Total TimePrep/Total Time: 30 min.
- 1-1/2 to 2 pounds beef top sirloin steak (1 inch thick)
- 2 tablespoons vegetable oil
- 1 small onion, sliced
- 2 cups sliced fresh mushrooms
- 1/2 cup beef broth
- 2 teaspoons Dijon mustard
- 1 teaspoon Worcestershire sauce
- 1/2 teaspoon dried thyme
- 1/4 teaspoon garlic powder
- Cut steak into four serving-size pieces; brown in a large skillet in oil for 5 minutes on each side. Add onion and mushrooms. Cook until vegetables are tender and the meat has reached desired doneness, stirring occasionally.

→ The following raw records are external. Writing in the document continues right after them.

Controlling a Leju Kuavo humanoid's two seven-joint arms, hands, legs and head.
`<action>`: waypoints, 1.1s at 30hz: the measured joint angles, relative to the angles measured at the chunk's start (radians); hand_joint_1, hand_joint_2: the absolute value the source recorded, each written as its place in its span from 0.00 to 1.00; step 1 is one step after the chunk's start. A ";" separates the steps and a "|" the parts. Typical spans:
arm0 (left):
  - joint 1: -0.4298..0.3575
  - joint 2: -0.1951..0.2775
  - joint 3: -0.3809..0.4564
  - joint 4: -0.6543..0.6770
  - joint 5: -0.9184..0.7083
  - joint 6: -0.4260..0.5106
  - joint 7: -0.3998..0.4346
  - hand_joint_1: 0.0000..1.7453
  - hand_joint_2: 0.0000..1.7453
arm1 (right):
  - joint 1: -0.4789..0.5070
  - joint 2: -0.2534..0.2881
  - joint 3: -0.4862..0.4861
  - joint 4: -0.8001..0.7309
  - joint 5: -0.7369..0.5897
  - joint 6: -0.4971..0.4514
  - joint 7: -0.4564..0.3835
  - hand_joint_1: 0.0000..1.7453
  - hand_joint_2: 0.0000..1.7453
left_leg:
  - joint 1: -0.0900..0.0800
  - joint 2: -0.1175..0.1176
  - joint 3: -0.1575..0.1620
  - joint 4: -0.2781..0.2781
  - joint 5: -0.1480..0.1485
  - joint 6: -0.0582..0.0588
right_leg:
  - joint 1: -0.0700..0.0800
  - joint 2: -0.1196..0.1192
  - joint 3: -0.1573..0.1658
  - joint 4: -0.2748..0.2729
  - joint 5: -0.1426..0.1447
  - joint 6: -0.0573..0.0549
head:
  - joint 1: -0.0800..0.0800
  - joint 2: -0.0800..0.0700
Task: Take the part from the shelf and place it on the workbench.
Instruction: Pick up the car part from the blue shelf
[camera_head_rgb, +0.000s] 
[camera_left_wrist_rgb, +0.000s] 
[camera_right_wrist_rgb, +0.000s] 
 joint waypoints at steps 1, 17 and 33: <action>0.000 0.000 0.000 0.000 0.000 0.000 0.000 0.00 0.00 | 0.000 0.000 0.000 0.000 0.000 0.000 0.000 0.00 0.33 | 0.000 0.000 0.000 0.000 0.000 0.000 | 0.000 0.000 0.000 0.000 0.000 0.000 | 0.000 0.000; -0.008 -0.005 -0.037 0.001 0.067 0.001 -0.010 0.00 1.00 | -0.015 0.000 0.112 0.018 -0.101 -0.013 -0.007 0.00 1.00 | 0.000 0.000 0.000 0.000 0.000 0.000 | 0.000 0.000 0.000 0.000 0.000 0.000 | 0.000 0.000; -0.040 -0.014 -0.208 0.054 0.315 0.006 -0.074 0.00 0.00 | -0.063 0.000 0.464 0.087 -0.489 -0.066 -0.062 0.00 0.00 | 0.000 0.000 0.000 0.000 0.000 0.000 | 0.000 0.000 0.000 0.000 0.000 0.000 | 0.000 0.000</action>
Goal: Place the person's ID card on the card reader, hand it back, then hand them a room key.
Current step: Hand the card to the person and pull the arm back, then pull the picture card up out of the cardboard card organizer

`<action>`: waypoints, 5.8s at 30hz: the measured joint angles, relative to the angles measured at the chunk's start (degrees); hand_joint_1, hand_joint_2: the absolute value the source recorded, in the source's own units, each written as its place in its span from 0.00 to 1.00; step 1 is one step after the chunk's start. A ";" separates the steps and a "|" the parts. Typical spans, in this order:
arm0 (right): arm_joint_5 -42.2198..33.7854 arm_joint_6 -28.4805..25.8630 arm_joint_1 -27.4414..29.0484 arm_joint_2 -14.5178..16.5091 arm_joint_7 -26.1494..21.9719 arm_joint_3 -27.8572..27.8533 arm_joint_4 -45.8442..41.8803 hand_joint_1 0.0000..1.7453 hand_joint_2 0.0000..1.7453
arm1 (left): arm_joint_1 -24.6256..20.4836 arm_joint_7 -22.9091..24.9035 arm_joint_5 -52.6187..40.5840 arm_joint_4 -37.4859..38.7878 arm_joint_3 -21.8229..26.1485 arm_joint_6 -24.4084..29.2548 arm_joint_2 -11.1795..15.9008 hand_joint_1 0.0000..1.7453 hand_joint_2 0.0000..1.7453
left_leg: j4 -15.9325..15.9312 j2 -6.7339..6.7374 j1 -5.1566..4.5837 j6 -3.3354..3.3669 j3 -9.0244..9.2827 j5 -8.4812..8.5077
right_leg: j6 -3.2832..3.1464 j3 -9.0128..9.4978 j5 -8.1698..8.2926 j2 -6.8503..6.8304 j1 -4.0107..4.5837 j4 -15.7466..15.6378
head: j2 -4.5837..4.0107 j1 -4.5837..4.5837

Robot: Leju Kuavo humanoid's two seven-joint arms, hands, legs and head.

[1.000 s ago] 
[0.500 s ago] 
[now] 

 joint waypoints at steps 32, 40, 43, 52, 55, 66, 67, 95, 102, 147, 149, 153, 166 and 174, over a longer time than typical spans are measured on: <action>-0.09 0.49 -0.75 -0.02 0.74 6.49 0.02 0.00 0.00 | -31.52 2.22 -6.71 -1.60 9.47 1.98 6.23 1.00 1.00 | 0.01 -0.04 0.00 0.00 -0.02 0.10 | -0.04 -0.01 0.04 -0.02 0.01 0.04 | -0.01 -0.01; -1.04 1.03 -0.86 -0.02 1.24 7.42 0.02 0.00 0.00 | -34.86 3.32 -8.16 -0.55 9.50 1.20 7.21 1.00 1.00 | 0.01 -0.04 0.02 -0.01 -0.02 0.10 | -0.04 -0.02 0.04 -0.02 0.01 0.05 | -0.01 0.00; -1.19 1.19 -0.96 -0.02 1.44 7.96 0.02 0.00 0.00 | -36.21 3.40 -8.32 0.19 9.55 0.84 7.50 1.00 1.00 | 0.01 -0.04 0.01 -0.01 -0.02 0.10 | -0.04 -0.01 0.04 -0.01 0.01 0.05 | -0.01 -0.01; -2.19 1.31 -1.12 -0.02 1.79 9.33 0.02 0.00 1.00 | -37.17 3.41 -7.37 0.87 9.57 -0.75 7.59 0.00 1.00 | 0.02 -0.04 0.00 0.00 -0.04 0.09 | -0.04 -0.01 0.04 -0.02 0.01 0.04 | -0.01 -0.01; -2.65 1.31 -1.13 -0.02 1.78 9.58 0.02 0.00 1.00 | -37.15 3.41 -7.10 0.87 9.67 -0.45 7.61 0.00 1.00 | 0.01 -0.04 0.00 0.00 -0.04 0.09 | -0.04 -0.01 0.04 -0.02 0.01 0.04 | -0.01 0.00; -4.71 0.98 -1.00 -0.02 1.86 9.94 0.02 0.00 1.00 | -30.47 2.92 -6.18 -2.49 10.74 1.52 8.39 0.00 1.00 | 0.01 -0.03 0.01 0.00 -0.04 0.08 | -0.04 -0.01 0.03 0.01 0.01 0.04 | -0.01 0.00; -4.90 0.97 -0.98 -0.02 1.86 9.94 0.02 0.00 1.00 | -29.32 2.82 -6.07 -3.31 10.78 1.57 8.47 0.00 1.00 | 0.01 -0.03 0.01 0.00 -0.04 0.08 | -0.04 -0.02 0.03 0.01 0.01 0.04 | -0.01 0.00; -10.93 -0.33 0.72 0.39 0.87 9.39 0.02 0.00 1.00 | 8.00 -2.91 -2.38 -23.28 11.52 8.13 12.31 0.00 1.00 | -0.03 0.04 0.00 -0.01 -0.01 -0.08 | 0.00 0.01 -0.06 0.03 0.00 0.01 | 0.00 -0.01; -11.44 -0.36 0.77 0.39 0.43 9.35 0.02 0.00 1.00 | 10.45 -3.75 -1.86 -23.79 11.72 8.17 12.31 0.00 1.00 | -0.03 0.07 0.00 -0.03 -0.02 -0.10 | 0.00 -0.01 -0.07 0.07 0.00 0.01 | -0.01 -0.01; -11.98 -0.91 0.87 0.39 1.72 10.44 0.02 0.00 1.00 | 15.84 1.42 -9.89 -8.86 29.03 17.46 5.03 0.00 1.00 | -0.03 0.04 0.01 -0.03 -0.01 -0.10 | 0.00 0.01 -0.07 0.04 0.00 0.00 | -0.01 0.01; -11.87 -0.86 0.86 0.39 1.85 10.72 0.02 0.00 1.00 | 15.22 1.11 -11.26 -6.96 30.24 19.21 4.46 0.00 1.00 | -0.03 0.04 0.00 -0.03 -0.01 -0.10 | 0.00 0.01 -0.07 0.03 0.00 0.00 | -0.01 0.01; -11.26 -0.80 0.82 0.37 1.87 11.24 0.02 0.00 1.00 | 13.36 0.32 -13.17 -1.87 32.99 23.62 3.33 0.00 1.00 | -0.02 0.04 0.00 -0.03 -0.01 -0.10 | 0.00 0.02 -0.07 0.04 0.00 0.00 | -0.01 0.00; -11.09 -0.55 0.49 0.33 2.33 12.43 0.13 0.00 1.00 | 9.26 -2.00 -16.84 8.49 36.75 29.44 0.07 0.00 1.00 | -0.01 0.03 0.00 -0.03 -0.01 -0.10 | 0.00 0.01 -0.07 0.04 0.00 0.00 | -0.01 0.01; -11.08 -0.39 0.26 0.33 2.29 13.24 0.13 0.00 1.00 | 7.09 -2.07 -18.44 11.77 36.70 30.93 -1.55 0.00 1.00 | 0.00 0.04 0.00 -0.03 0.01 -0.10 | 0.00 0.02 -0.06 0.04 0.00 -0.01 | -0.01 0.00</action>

- Remove meat to a platter and keep warm. Combine the broth, mustard, Worcestershire sauce, thyme and garlic powder; stir into vegetables. Bring to a boil. Reduce heat; simmer for 2-3 minutes. Spoon over meat.
Dec 23, 2010
If doubling sauce double vegetables too.
Apr 9, 2010
To All- This was such an EASY meal to make!! The sauce was wonderful! I would definantly use it on another cut of meat. I am not a fan of Sirloin Stakes (but thats what I had in the freezer!)...they tend to be a little tough. Great recipe over all!
Dec 5, 2009
Delicious. I didn't have beef broth so used cooking Sherry instead. As another reviewer states, you may want to make more gravy (the only reason for my 4 out of 5 stars). I made the described amount of gravy, but for only 2 sirloins steaks.